WHAT YOU NEED TO DO: Lines in the listing below that include the word "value" need to be copied.

--- INFORMATION SHOWN Enclosed Below ---

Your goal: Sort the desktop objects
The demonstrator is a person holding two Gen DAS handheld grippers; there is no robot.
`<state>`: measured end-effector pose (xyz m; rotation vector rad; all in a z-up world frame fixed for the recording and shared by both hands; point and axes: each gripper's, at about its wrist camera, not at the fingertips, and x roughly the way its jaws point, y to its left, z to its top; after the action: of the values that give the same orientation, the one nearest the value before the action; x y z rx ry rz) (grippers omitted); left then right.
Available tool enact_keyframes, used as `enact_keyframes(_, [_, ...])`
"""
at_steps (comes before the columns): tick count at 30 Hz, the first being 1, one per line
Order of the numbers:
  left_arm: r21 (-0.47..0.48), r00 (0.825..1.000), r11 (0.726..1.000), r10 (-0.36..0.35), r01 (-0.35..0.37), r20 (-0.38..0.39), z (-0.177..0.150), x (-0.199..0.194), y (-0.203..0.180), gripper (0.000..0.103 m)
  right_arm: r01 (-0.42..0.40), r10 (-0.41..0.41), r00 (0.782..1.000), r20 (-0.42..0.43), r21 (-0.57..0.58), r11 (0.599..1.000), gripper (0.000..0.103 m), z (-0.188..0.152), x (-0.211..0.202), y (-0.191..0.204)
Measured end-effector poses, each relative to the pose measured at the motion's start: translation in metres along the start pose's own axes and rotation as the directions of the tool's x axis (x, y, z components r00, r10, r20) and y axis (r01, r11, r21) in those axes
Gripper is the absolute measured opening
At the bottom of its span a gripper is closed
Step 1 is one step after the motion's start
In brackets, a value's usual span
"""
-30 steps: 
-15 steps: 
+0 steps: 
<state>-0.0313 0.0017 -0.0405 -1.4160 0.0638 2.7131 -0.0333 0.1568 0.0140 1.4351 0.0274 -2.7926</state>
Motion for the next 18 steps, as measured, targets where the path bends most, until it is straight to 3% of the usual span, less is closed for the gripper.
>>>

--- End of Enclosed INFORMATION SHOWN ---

COMPLETED TASK:
`<state>`: measured end-effector pose (xyz m; rotation vector rad; all in a z-up world frame fixed for the recording and shared by both hands; point and axes: each gripper's, at about its wrist camera, not at the fingertips, and x roughly the way its jaws point, y to its left, z to its top; after the action: of the values that give the same orientation, the one nearest the value before the action; x y z rx ry rz) (grippers omitted); left then right.
In brackets, a value's usual span

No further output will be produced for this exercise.